In cell culture studies, benzaldehyde inhibited the growth of cancer cells resistant to radiation therapy and also those resistant to treatment with osimertinib, an agent blocking tyrosine kinases in growth factor signaling. Benzaldehyde synergized with radiation to eliminate previously radiation-resistant cancer cells.
The study findings revealed that benzaldehyde exerted its anticancer effects by preventing interactions of the signaling protein 14-3-3ζ with the Ser28-phosphorylated form of histone H3 (H3S28ph). This interaction, key to cancer cell survival, was also responsible for treatment resistance and the expression of genes related to epithelial-mesenchymal plasticity.

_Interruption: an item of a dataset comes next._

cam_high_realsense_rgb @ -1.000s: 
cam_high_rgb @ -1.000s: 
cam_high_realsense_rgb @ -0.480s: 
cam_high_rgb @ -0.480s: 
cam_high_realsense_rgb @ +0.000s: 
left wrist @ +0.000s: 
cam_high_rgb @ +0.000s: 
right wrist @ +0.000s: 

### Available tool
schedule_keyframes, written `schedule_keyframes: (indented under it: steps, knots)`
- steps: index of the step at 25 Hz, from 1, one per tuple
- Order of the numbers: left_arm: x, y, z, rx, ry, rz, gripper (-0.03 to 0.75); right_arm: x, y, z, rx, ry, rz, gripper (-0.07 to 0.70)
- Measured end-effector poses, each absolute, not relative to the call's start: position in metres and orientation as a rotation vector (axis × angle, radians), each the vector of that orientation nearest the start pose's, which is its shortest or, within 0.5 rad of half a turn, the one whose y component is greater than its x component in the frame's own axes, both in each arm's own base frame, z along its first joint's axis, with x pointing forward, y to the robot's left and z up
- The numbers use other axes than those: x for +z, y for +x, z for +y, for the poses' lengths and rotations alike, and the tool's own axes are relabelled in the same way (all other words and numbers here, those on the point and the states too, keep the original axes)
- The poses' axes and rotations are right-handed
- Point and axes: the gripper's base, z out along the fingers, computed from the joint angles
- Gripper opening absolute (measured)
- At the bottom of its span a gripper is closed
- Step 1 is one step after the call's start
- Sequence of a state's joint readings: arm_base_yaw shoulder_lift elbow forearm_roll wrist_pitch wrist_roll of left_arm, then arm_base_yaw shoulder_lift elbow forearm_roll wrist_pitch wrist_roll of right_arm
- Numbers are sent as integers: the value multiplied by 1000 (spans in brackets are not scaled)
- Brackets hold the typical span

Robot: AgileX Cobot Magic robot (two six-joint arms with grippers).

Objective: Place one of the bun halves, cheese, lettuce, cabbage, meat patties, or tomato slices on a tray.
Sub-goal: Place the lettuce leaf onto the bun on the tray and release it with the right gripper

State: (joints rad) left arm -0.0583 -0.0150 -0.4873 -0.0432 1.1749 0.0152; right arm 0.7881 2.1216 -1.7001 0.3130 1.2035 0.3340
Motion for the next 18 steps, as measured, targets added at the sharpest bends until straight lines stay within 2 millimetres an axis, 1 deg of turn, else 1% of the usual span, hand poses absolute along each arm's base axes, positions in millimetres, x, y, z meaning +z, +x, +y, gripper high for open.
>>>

Here, benzaldehyde prevented 14-3-3ζ-dependent phosphorylation of the serine28 amino acid of histone H3. Consequently, benzaldehyde treatment reduced the expression of genes responsible for treatment resistance. Treatment of mice with a benzaldehyde derivative inhibited the growth of pancreatic tumors and suppressed the epithelial-to-mesenchymal plasticity, thus preventing the spread of cancer to distant organs like the lungs.
By blocking an interaction key to cancer cell survival, benzaldehyde overcomes therapy resistance and prevents metastasis. Sharing the implications of their findings, Dr. Saya concludes, "The 14-3-3ζ protein has long been considered a target for cancer therapy, but its direct inhibition is not feasible due to its important functions in normal cells. Our results suggest that inhibition of the interaction between 14-3-3ζ and its client proteins by benzaldehyde has the potential to overcome the problem."
The present study shows benzaldehyde is effective against cancer cells that have acquired resistance to radiation and tyrosine kinase inhibitors commonly used in cancer treatment. In the long term, this study suggests its potential as a combinatorial anticancer agent, alongside molecular-targeted therapies.
Dr. Jun Saito is a researcher in the laboratory of Dr. Hideyuki Saya, Oncology Innovation Center, Fujita Health University. She obtained her Ph.D. from the Nihon University Graduate School of Medicine. Continuing the legacy of one of her parents, who pioneered the breakthrough research on the anticancer activity of benzaldehyde in the 1980s, Dr. Saito has uncovered the underlying mechanism of benzaldehyde's anticancer effects. Her expertise includes oncology, pathophysiology, immunology, applied physics, and chemistry.
This work was supported by Grants-in-Aid for Scientific Research from the Ministry of Education, Culture, Sports, Science, and Technology of Japan (KAKENHI 19K22568).